Friday, February 20, 2009

GOOD WORDS are good things

On Wednesday at school my little friend announced, “The best thing about school is going home.”

At recess a different 3rd grade student told another duty teacher and me, “Why don't you mind your own business and get out of my face!”

Taking the kids into lunch, yet another 3rd grader said he was going to go to school in Mexico next year, and in Mexico you don't even have to go to school if you don't want to, and in Mexico you can beat up your teachers if you want.

On Wednesday afternoon I came home feeling exhausted and wiped out.

On Thursday, my little friend told me as I arrived and hung up my coat, “The purpose of school is to drain all the fun out of you.”
I felt like saying, “I know just what you mean.”

I decided my little friend is going to come up with 3 good things about each day, which is a stretch for someone who finds even recess disappointing in its limitations. So I made a book and we are looking for 3 positive things to say about each day, and it can't be that he gets to go home. He did say that the day had gone by very fast and it was a good thing because it meant he got to go home quicker, but I jumped in and shushed him after “good thing” when we were writing it so it reads brightly, “The day went by fast fast and it was a good thing”.
Friday I let him count “recess”, but that was a favor, and fortunately he didn't remember that his frisbee had gone over the locked fence to the softball diamond and that a good portion of his recess was spent kicking the fence and saying, “Stupid fence”. The other two good things today were “I get to go to Choice Time” and “I got all my work done so I could go to Choice Time” (never mind about teachers who are reduced to threats and bribes to get some work produced). I wanted him to throw in a friend's name, any one he'd chatted with or who had been nice to him, but no way was I going to hear more than three things.
I also started writing on black paper his stuck-in-a rut negative thoughts, such as “Teachers get their happiness from making you unhappy”. These are going to be either ceremonially burned in a fire or made into ankle chains for my little friend as an object lesson.
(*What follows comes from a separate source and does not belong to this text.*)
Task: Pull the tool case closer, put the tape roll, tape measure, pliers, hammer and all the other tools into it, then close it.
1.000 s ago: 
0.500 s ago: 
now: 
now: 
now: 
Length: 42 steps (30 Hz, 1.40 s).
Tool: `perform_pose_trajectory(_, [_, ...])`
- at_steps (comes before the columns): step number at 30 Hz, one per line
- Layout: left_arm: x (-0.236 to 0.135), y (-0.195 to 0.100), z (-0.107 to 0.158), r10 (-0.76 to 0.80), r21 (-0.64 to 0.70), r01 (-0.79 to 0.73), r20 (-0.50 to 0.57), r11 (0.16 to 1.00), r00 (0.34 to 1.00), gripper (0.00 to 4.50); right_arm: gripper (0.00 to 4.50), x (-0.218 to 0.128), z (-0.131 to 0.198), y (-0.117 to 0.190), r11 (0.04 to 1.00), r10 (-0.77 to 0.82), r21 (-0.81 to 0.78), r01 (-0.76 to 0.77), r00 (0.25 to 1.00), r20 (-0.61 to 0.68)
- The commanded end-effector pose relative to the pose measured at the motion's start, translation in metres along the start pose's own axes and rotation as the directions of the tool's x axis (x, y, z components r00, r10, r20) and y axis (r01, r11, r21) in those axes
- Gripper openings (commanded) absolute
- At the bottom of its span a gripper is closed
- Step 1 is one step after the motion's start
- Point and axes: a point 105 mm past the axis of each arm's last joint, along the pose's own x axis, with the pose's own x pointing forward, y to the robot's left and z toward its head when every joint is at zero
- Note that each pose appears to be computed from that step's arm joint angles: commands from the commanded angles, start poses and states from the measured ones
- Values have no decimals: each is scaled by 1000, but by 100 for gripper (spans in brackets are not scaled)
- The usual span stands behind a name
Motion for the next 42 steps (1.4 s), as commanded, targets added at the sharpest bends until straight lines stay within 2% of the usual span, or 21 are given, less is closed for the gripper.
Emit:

Friday (today) as the kids were getting on the bus a girl shoved a boy and the teacher remonstrated, “Use your words”. That's our mantra with kids learning to get along and with kids like my little friend who don't know how to express frustration appropriately. But my internal response was to cringe, “No, please, no, not the words. I'm so tired of words”. As I left the school another assistant and I agreed it had been a long week. Even with Monday off, she said, hadn't it just gone on forever? At my car, my fellow duty teacher told me she just feels so weighed down, like she can hardly breathe. She repeated that feeling, “I can't breathe, it's so heavy, all this negativity.”

I have started taking a writing class on Tuesday nights. It's not very instructive, really, the purpose is just to get people to write. So the facilitator gives a prompt, ie, “On the way here, I ....” or “She knew she was in trouble when...” and then we are supposed to write for 8 or 10 minutes on our choice. Our pens are supposed to keep moving, even if we are writing, “Help! I don't know what to say and why did I sign up for this dumb class?” (But I haven't thought or written that yet because I really do like it in a non-learning, off the top of my head blathering sort of way. ) Anyhow, after that 10 minute write, we voluntarily read our work to the group and the group responds in a positive way. This is the point: we can only say positive things, such as “good word choice”, or “colorful imagery” or “Wow, that was really powerful”. We can't elaborate on the story they told or share our own experiences, just focus on their writing. It is a RULE: ONLY GIVE POSITIVE FEEDBACK.

At my first class I read my entry to “On my way here”;
I was talking to my husband on our cell phones and accidentally turned right instead of left. What had been intended as a friendly 'touching base' with him , reminding him that I was going to my writing class, became a snappish complaint, “Rats!! Now I went the wrong way! I have to get off the phone....”
The class laughed and chortled several times. I was ridiculously pleased and blushed with success. Then came the feedback. The girl who had laughed loudest said she liked the direct quotes and she couldn't believe there was anybody who still said “Rats”. She hadn't heard that in years!

I guess we shouldn't look too closely even at the positive feedback we get!

I am thinking that the life lessons here are:
*Keep track of the good things that we encounter each day, and build our thought life there.
*Determine to say good words, because besides discouraging ourselves with negative talk we depress everyone around us, too.
*Write the negative talk on a scrap of paper or a rock and then burn it up rather than carry it around as a burden. Don't get weighed down.
*Give only positive feedback, and practice doing it.